Monday, April 30, 2007

SAN DIEGO — Democratic presidential hopeful John Edwards said yesterday raising taxes for higher-income families back to their levels under the Clinton administration is a floor, not a ceiling, and he would consider even higher tax increases.

“What I believe is the starting place is to go back to the Clinton levels,” Mr. Edwards told reporters after addressing the 2,000 delegates to California’s state Democratic Party convention.

Four years ago, during his last presidential run, the former North Carolina senator drew boos and jeers from the California convention for his defense of the Iraq war. This year, he was back with a completely different message — both on the war and on how far he would go in rolling back President Bush’s legacy.

“I voted for this war, and I was wrong to vote for this war. I should never have voted for this war,” he said. “I am speaking out with every fiber of my being to get America out of Iraq. We need to be leaving Iraq, and we ought to start today, not two months from now.”

Iraq continues to dominate the discussion among Democrats and their presidential candidates heading into the 2008 primaries. This convention’s biggest applause was for Rep. Maxine Waters, California Democrat and a leader of Congress’ Out of Iraq Caucus, who told the crowd they must demand more from their candidates.

“Democrats, your presidential candidates and elected officials must stop nuancing, politicizing, sound-biting, benchmarking and playing it safe,” she said. “Democrats must have the courage to tell this president, ‘No, Mr. President, not another nickel, not another dime, not another soldier, not this time.’ ”

She was cheered so wildly that she made a curtain call.

Minutes later, Mr. Edwards spoke, urging congressional Democrats not to let Mr. Bush push them away from their war-spending bill, which sets a timeline for troops to begin pulling out.

“If the president vetoes this bill, they should send him back another bill with a timetable for withdrawal,” he said.

Speaking Saturday, the two leading Democratic presidential candidates, Sens. Barack Obama and Hillary Rodham Clinton, both said Congress should try to find the votes needed to override Mr. Bush’s promised veto. But that is unlikely, given how far shy of the two-thirds threshold the Democratic bill came in both the House and Senate last week.

Addressing the convention after Mr. Edwards, New Mexico Gov. Bill Richardson, another presidential hopeful, said it’s time to take a different approach and vote to rescind the authority to go to war that Congress granted in 2002 — exactly the vote Mr. Edwards was apologizing for.

“The Congress authorized the war; now they should deauthorize it,” Mr. Richardson said.

He also disagreed with Mr. Edwards on taxes, saying he is proud to be a tax-cutting governor and arguing that Democrats are often too quick to turn to tax increases.

“Whenever we have solutions, we want to tax,” he said in his own press conference after his speech. “I’m different.”

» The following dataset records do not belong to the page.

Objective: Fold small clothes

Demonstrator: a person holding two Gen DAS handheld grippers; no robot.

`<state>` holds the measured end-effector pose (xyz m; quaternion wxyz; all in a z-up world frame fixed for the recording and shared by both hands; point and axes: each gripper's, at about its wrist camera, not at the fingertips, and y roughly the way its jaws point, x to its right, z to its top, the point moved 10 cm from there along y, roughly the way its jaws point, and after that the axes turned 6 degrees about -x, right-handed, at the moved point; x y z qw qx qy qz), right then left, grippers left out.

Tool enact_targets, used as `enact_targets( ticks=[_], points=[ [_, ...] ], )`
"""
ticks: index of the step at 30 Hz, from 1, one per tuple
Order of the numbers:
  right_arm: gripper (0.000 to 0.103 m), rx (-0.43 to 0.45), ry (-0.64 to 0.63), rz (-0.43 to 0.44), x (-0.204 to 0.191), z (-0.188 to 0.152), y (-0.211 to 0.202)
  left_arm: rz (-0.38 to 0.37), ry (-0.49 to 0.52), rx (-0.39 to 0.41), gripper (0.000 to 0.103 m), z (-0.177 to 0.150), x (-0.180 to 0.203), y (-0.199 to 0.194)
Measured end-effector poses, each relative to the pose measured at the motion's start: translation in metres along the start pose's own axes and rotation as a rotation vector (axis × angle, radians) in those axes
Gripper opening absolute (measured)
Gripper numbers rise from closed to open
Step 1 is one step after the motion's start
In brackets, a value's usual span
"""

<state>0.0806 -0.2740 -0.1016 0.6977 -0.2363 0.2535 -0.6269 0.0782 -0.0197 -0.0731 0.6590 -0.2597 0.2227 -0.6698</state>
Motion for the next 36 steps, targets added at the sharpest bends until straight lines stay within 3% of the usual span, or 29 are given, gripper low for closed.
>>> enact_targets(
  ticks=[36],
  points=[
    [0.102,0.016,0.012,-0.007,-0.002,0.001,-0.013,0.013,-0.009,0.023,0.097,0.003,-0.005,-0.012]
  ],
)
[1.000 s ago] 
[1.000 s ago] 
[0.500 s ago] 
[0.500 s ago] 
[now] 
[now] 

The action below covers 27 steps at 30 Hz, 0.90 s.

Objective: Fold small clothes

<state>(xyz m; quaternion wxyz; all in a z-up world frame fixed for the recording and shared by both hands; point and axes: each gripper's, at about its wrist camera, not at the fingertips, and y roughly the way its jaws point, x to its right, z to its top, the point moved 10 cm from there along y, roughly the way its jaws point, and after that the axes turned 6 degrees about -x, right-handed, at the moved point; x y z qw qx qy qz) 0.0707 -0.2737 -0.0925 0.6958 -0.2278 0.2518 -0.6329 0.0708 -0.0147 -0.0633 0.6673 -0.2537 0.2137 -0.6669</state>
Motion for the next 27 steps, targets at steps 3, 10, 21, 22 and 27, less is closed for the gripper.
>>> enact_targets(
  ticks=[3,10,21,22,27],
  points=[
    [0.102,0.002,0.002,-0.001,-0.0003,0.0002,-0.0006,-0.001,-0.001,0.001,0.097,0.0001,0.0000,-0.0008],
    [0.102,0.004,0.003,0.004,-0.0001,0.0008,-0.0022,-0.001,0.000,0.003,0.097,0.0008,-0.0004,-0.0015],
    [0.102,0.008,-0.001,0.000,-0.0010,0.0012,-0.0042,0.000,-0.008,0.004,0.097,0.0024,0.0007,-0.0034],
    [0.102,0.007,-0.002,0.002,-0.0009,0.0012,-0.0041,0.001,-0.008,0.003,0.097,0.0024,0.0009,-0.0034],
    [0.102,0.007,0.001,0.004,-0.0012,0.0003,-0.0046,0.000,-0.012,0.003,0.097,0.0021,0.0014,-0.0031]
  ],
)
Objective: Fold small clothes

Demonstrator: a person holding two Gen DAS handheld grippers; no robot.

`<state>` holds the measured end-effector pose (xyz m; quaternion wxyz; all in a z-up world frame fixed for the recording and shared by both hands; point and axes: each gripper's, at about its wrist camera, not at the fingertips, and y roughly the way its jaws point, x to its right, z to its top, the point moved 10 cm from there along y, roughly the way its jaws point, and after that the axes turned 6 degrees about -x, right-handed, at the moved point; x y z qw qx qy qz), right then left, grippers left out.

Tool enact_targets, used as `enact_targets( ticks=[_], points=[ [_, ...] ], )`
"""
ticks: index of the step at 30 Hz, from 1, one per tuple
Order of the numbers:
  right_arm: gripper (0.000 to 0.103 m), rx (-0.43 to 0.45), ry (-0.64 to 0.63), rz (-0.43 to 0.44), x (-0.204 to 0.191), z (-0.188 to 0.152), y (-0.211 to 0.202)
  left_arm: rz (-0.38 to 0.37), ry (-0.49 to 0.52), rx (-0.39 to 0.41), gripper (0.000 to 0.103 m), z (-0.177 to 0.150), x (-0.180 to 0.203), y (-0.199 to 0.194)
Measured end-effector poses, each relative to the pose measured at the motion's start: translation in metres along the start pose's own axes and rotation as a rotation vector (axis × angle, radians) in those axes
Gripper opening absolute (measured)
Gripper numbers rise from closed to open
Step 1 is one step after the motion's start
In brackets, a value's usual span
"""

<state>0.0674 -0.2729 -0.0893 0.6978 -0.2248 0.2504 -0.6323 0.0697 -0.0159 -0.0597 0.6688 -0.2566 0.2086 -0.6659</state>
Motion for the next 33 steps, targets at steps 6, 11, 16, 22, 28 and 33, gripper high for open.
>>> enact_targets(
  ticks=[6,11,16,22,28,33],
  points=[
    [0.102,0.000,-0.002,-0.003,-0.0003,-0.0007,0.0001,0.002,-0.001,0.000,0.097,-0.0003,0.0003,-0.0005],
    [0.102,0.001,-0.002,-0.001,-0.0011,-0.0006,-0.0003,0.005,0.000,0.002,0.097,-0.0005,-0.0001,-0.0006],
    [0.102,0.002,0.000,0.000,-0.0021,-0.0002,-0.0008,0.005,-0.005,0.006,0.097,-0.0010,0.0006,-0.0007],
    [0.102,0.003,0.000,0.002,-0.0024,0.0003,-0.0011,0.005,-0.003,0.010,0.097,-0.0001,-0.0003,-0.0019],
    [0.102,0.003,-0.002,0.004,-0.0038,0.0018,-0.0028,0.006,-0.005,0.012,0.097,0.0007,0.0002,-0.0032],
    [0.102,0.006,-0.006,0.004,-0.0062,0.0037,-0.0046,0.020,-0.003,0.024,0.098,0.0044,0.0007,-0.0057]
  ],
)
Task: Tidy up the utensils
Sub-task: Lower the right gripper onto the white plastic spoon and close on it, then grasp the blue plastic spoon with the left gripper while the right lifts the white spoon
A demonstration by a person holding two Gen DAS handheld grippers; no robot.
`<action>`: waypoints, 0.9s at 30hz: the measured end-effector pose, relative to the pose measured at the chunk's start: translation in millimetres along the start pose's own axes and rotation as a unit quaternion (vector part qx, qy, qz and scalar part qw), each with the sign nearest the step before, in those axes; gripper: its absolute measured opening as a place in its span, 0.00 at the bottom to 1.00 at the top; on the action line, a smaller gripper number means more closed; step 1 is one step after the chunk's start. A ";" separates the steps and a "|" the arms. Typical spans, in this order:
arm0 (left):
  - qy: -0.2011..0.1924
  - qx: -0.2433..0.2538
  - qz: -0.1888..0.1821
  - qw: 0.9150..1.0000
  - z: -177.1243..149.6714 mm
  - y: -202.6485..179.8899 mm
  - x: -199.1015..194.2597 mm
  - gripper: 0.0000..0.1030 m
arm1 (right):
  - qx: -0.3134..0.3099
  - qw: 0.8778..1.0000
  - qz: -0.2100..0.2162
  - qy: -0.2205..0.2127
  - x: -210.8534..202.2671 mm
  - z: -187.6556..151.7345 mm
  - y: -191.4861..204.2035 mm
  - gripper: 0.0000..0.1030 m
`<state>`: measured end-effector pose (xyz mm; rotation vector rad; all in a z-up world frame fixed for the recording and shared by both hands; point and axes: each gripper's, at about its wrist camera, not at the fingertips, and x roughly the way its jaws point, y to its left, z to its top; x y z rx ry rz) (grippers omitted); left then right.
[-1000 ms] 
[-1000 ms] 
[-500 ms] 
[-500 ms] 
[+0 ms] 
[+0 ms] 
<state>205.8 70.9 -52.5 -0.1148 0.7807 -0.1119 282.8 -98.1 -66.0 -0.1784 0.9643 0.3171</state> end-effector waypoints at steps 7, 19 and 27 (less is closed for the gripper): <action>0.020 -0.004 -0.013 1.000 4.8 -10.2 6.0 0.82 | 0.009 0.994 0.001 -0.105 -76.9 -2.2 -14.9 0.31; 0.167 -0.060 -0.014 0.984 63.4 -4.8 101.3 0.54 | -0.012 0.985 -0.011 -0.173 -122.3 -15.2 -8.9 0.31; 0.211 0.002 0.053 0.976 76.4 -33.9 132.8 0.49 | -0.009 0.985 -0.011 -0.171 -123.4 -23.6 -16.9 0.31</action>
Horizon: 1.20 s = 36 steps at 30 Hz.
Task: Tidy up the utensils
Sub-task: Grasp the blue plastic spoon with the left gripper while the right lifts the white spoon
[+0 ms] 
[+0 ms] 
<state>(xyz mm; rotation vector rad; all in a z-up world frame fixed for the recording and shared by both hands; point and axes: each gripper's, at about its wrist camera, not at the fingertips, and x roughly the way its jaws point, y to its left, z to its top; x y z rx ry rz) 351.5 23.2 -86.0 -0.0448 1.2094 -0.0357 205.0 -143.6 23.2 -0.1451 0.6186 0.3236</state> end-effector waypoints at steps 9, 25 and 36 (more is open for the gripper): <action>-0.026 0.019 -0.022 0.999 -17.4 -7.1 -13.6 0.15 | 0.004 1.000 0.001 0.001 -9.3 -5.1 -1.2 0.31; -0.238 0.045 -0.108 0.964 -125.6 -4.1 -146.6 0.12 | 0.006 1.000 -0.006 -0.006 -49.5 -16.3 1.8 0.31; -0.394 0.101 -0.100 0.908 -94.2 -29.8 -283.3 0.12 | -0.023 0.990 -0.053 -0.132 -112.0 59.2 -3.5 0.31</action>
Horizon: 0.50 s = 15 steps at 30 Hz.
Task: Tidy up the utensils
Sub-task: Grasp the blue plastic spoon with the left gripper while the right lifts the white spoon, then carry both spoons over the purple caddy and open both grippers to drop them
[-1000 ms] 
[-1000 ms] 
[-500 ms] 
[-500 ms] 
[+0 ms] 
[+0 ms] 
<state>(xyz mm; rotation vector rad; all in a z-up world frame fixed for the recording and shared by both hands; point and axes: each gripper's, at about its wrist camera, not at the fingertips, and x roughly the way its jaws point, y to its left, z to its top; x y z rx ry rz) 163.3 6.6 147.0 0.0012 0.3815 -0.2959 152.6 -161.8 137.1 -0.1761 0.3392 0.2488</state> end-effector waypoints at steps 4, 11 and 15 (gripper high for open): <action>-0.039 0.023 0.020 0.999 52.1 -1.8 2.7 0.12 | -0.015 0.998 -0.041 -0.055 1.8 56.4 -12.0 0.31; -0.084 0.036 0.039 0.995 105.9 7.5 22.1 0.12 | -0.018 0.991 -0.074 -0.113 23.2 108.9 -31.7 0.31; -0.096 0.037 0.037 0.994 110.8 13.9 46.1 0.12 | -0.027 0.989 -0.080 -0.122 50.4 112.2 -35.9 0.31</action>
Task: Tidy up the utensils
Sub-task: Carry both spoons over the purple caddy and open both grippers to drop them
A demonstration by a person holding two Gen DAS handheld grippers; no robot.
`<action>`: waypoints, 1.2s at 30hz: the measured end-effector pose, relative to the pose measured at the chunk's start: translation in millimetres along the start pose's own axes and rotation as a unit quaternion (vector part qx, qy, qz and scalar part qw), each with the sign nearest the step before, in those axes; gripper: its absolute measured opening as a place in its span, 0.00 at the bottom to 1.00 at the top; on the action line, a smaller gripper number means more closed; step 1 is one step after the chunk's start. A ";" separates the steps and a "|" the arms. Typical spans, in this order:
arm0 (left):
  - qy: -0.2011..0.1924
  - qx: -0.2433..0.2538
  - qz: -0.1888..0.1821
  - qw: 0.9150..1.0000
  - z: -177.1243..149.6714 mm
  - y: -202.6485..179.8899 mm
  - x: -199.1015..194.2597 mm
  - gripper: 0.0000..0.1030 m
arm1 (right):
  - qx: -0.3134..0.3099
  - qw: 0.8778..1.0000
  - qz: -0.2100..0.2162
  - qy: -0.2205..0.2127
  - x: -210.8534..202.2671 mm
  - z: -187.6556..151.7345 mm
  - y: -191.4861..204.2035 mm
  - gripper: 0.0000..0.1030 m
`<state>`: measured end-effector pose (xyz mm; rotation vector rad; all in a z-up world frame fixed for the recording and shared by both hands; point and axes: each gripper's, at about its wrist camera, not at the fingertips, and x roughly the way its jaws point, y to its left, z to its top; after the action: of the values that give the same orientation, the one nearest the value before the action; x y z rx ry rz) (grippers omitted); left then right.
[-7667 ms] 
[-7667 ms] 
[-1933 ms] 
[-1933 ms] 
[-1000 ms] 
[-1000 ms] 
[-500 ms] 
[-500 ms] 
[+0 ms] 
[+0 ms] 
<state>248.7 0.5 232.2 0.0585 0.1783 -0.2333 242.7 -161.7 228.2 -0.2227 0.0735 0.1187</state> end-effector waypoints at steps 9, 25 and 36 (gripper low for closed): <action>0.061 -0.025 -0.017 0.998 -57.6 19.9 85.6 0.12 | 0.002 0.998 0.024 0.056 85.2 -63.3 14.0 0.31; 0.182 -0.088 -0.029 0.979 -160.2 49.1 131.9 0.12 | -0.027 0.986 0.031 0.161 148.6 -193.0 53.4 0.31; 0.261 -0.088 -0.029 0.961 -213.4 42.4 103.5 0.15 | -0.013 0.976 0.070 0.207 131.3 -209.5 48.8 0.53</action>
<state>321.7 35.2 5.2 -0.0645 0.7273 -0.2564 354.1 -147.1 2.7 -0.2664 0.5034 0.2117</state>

He said he would not allow the Bush tax cuts to become permanent but said he would shift some of the higher revenues to go to further tax cuts for the middle class and for businesses that pay the prevailing wage. And he said taking care of the deficit is a top priority.

But Mr. Edwards said that’s not his top priority.

“I believe it is more important to bring about the transformation,” he said, pointing to his universal health care plan, achieving independence from foreign energy and reducing global warming emissions. “Some people believe it’s more important to push those things off and reduce the deficit — the deficit’s the priority.”

In his speech to the convention, Mr. Richardson also drew a distinction between himself and the candidates who are in the Senate, all of whom voted for the bill authorizing more than 850 miles of fencing along the U.S.-Mexico border.

“The first thing I would do as president — I would tear down that wall,” Mr. Richardson said.

Mr. Richardson underscored just how far he has to go, recounting a recent conversation with his mother, who he said is beginning to have memory lapses. She kept asking him whether he was still governor, and when he told her he was also running for president, he said she replied in Spanish: “President of what?”

“That’s exactly where I am — I can’t even count on my mother’s vote.”